Carlstrom stressed that there will be some variability among types of quarantines imposed between in-school settings and out-of-school testing. “We’re doing what we can to keep kids in in-person learning… with robust testing and masking.”

Salida Schools have been in a mask mandate for two weeks since a COVID student outbreak across multiple campuses. Now five staff are positive for COVID, more staff have stomach flu and colds. “It’s been about staff, not students, and it’s hitting classes for the younger ages first,” said Superintendent David Blackburn. “We have so many classes at Longfellow with parents who work there — we’ve been one domino away from not being able to keep school open.”

He indicated that he’ll ask the Salida School Board for approval to continue with masks until Thanksgiving, saying, “If I can keep one or two more people in the classroom – it will help keep school in-person. Doing mandatory testing we’re catching [COVID-positive] kids earlier.”

“We’re in a similar place,” said Buena Vista School Superintendent Lisa Yates. “We too did surveillance testing. Our cases are nearly all in the high school but it impacts on staff — decisions about how do you keep classrooms filled when you are sending staff people home, sick, or with their kids sick …That’s what’s wearing.”

Speaking about the state situation, Carlstrom warned, “If we stay on this transmission trajectory, we can expect a hospital surge by December 5. We’ve got just over 1,600 hospital beds in Colorado. If we do a bit better, the surge will be around Nov. 10, with only 1,279 beds needed. … but if we do worse,  the surge will come by Dec. 10 needing 2,269 beds. That surpasses our bed capacity.”

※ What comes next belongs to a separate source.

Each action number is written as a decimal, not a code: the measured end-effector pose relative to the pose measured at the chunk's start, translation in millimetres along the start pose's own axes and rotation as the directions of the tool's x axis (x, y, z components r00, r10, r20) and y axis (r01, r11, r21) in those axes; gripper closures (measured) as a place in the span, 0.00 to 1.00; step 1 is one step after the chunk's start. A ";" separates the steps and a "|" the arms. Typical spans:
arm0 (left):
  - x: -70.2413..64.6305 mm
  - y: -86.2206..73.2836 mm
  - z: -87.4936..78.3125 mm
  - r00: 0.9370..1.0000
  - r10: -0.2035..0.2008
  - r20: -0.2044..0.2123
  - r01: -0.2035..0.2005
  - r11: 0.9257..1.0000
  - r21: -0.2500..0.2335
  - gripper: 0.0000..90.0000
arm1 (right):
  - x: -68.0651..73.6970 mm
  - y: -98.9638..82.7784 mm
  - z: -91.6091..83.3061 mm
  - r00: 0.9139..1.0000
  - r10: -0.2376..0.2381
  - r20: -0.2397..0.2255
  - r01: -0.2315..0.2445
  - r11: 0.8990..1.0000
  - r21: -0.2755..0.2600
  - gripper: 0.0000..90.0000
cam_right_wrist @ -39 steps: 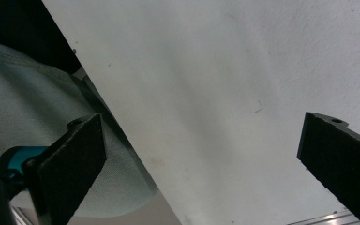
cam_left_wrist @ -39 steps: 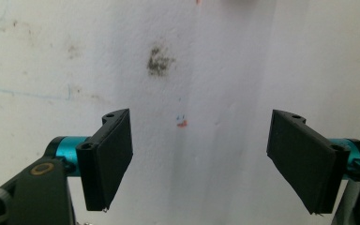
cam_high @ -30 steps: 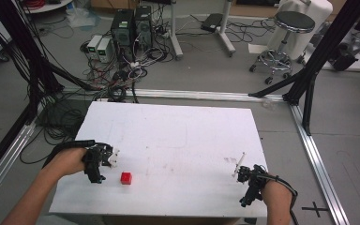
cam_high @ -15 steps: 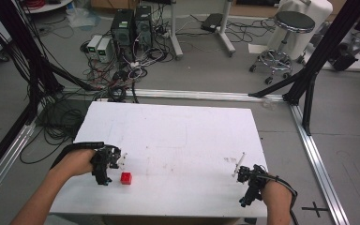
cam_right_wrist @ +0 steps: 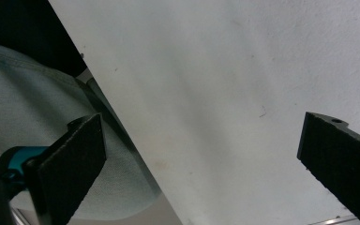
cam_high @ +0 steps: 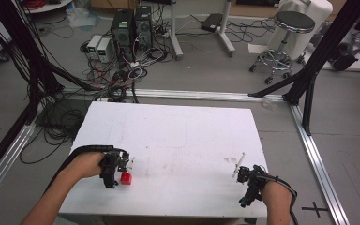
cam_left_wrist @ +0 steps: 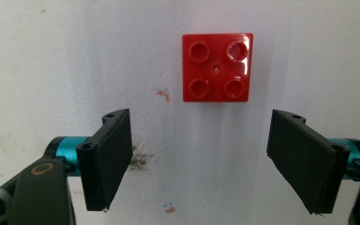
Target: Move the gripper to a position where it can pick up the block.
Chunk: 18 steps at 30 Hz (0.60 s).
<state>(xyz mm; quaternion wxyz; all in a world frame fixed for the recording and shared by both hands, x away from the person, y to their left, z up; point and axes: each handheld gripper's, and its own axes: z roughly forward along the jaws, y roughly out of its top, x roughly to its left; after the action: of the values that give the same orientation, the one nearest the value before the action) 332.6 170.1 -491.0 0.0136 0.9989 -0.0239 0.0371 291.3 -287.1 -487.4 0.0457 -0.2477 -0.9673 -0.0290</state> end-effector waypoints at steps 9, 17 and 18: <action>-1.7 16.3 11.3 1.000 0.021 0.014 -0.021 1.000 0.010 0.26 | -0.4 -1.3 -0.5 1.000 -0.006 0.001 0.006 1.000 0.002 0.01; -1.6 23.6 20.4 0.999 0.031 0.026 -0.031 0.999 0.021 0.26 | -0.5 -2.8 -0.6 1.000 -0.006 0.002 0.006 1.000 0.000 0.01; -1.4 24.2 21.0 0.999 0.034 0.029 -0.034 0.999 0.024 0.26 | -0.5 -2.8 -0.6 1.000 -0.006 0.002 0.006 1.000 0.000 0.01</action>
<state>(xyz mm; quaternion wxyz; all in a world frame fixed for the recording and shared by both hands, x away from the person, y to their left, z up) 331.6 145.4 -511.4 0.0004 0.9989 -0.0406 0.0234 290.4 -289.9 -487.0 0.0448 -0.2447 -0.9681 -0.0289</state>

Locally as well as statewide said Carlstrom, “This is being driven by the unvaccinated and immunity is waning for the older population that got vaccinated earlier. We’re expecting first we’ll have a COVID surge, then a flu surge.”

Felt acknowledged that while this concerning rise in cases is occurring, the county is plugging away at improving its vaccination rates for both COVID and flu. The county booster clinics have been well-attended, and Chaffee is getting ready to vaccinate a younger cohort of youth ages five to 11.

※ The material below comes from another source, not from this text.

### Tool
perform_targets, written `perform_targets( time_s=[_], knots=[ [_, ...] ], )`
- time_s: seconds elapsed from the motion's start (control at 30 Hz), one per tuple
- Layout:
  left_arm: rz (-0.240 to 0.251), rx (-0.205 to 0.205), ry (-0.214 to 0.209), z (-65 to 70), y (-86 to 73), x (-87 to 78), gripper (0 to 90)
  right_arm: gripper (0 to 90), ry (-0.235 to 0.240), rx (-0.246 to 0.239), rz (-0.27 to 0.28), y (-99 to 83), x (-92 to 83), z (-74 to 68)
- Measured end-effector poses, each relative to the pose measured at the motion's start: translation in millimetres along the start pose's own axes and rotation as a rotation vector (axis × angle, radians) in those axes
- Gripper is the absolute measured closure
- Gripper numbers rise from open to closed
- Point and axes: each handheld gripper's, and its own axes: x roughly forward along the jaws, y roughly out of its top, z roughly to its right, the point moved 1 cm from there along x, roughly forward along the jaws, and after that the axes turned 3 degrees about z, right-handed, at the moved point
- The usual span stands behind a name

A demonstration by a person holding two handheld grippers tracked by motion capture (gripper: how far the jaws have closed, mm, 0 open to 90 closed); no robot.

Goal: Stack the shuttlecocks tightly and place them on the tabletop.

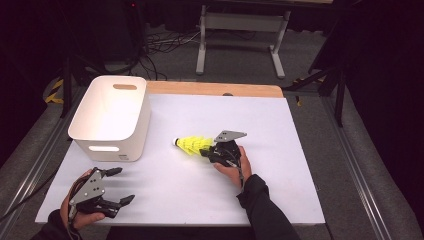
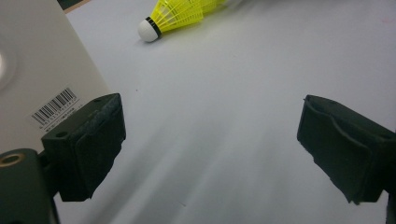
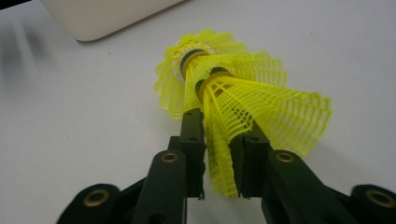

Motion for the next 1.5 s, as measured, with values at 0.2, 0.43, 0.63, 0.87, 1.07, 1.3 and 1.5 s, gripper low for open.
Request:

There are a few pieces of good news:

  • This week Chaffee County hit a milestone – 75 percent of residents have received at least one vaccine dose and  70.5 percent are fully vaccinated. While this is good news, it is also true that vaccine immunity drops at around six months (although not as much for the Moderna vaccine) and that is why boosters are necessary.
  • Vaccines have been announced for kids ages five to 11, and there will be vaccine clinics for them (the last vaccination clinics by public health this year). The first is scheduled for Nov. 12 at Longfellow Elementary (a walk-up, NOT drive-up event) as well as a Nov. 15-16 kids vaccine event at the former CMC campus building.
  • CCPH is piloting a testing bus at the Buena Vista Community Center on Sat. Oct. 30. If it goes well, it will come down to Salida another part of the day. “We’re promoting this to our service industry workers who work weekend shifts,” explained Carlstrom.

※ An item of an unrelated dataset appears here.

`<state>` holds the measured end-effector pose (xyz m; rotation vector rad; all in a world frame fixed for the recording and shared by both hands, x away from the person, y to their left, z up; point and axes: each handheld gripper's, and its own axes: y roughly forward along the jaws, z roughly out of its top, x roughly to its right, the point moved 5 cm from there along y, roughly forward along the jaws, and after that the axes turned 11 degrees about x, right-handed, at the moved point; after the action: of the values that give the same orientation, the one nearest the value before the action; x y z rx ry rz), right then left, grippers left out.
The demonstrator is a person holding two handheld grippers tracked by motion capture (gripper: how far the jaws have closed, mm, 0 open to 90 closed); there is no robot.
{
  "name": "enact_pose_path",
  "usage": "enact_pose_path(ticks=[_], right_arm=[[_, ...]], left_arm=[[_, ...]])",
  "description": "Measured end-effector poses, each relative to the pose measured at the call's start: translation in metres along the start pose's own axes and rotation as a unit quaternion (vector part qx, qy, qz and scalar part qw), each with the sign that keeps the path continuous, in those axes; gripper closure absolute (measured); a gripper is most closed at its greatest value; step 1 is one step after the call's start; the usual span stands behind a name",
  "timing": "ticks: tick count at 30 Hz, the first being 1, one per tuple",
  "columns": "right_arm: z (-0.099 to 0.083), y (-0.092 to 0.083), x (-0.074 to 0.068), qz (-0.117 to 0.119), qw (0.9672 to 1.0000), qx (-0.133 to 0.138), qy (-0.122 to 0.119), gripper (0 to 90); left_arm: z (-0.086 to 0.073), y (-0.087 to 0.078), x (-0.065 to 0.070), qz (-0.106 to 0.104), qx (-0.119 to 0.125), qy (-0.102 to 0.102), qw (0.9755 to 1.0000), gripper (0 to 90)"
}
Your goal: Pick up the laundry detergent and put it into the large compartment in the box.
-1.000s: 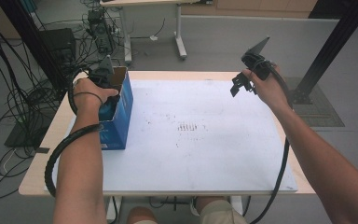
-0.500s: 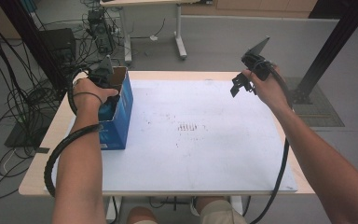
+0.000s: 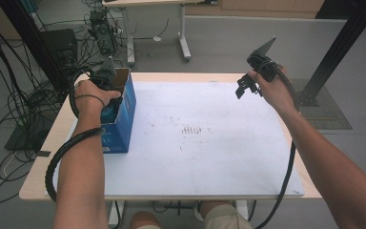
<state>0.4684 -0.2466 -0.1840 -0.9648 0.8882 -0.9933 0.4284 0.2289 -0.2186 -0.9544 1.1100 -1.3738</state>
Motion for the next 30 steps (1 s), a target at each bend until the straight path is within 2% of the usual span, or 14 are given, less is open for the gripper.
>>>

But before that happens there is a particularly vulnerable segment of our population who aren’t yet vaccinated. Even with the recent approval of the Pfizer vaccine for ages five to 11, that leaves our youngest — children and infants under the age of five — defenseless and dependent upon the actions of their parents, their teachers, and their community to do the right thing.

The situation that the state — and this county — finds itself in, with cases rising even as national cases are falling, should raise questions about the proper response at this point in time.

This is not political. Anyone who makes this political does not have the health and safety of county residents in mind — theirs is a different agenda. This is public safety.  As Colorado and Chaffee residents, we expect our leaders to do their jobs

If all this raises questions within you about where we are headed with this pandemic in the long term, you are asking the right questions.

For those not familiar with it, this is the Chaffee County COVID Dashboard: that is regularly updated on the current COVID situation. By far the largest population segment with COVID at the moment are kids ages 18 and under – who for the first time represent the highest percentage of new COVID cases — 27.3 percent.